Data Management Plan (DMP)
A formal document outlining strategies for handling data across a research project's lifecycle, detailing collection methods, organization, secure storage, and mechanisms for sharing with other researchers.
Codebook
A detailed reference guide describing each variable in a dataset, including names, labels, value definitions, measurement scales, and instructions for accurate data entry into a computer file.
Metadata
Descriptive information providing essential contextual details about data, such as collection methodology, instruments used, and processing steps, to help users understand and interpret the primary dataset.
Data Cleaning
The systematic process of identifying and correcting inaccuracies, inconsistencies, or errors in data files to enhance quality, reliability, and accuracy before statistical analysis.
Recoding
Generating new values for an existing variable, or creating a new variable, based on computations or transformations from one or more existing data columns.
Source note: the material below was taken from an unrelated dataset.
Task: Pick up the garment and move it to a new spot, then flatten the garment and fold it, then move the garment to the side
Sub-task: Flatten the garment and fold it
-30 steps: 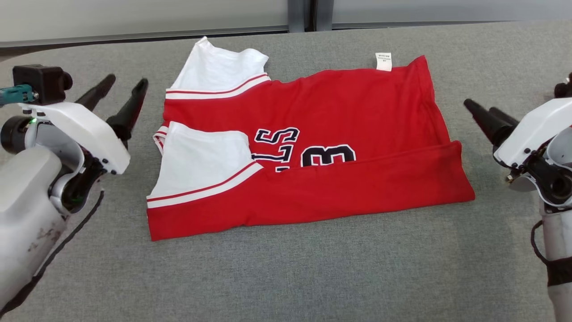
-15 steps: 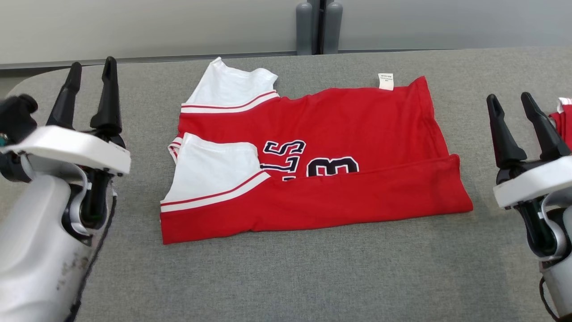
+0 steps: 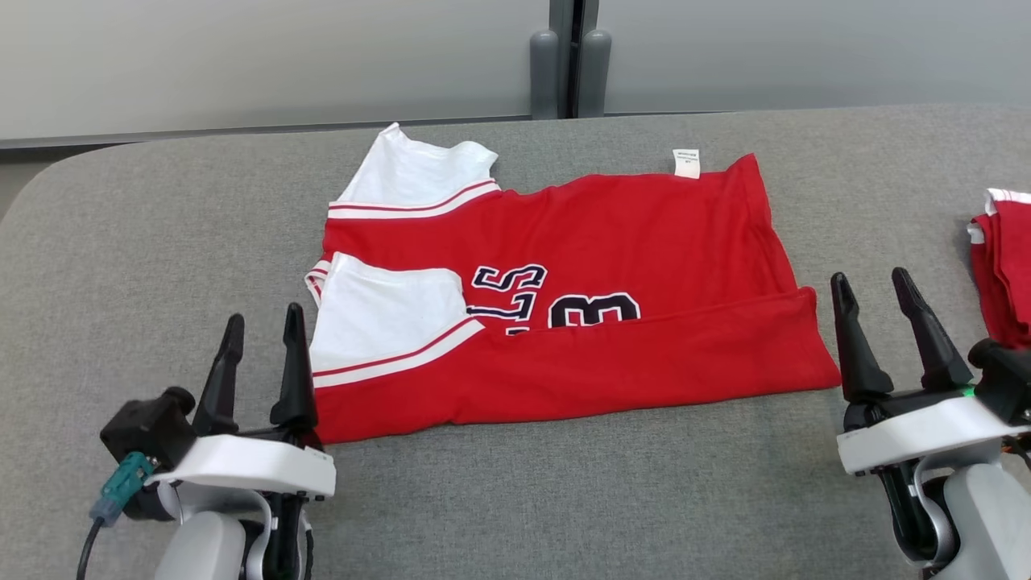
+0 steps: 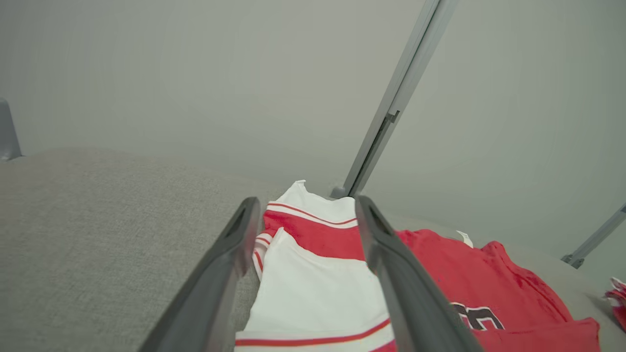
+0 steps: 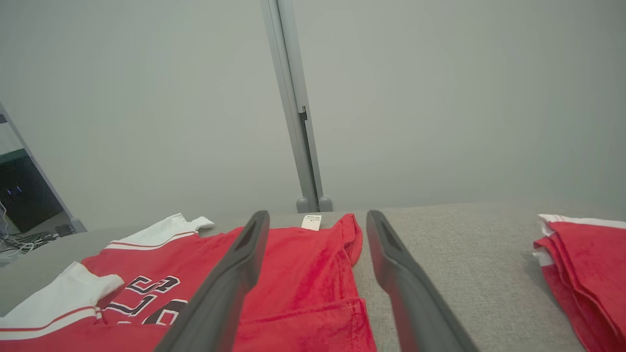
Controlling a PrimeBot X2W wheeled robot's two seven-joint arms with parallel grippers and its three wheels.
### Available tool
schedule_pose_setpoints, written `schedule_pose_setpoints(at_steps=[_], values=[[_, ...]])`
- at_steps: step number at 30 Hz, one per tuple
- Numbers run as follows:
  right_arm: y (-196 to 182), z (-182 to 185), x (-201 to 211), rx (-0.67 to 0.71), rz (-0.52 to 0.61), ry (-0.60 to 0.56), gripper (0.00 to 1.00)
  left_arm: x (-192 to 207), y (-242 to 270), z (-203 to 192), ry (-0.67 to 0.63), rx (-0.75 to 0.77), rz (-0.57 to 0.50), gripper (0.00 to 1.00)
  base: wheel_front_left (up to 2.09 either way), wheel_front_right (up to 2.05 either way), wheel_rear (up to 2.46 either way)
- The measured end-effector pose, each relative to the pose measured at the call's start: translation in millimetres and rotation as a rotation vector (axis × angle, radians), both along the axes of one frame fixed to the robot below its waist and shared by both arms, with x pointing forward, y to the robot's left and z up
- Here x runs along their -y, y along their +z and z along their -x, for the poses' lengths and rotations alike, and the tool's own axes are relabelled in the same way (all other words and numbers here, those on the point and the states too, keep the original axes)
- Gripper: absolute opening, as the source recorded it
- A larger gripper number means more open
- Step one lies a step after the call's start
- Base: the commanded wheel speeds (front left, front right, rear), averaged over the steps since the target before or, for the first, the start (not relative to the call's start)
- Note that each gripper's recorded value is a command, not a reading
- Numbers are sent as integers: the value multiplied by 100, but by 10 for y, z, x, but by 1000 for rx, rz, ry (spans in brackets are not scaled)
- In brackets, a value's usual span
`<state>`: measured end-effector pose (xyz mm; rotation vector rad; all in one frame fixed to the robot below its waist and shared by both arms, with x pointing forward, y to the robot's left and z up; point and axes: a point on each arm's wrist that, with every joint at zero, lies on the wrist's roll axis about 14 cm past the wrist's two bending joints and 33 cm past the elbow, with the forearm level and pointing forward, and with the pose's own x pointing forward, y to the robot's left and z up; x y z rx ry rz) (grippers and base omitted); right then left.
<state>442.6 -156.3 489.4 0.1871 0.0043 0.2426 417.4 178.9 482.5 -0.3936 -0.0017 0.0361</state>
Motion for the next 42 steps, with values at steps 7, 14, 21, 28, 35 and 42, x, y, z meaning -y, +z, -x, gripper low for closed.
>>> schedule_pose_setpoints(at_steps=[7,14,21,28,35,42], values=[[7,66,43,7,-18,-39,100,16,-306,155,1,-87,-52,100,0,0,0],[29,93,98,13,-13,-57,100,100,-774,287,-34,-250,-156,100,0,0,0],[-48,149,122,-14,-12,-61,100,84,-1120,322,-24,-393,-214,100,0,0,0],[-51,173,190,-17,-15,-76,100,121,-1272,317,-49,-467,-226,100,0,0,0],[-160,196,324,-54,-8,-115,100,230,-1253,284,-105,-456,-218,0,0,0,0],[-580,184,332,-236,-100,-160,100,166,-999,167,-80,-351,-206,0,0,0,0]])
This simplifies data or forms new constructs for analysis.
Derived Variable
A new variable created during data analysis by combining, transforming, or calculating values from existing variables in the dataset. It helps address research questions not directly answerable by original variables.
Double-entry
A data entry method where two individuals independently enter the same data into separate files. Discrepancies are identified and resolved, significantly increasing accuracy and reducing errors.
Access and Sharing
Policies and procedures governing how research data is made available and disseminated to other researchers or the scientific community. This includes formats, repositories, licensing, and restrictions for ethical use.
Data Security
Technological and procedural measures implemented to protect research data from unauthorized access, loss, corruption, or destruction. This involves encryption, access controls, backups, and secure storage to ensure confidentiality, integrity, and availability.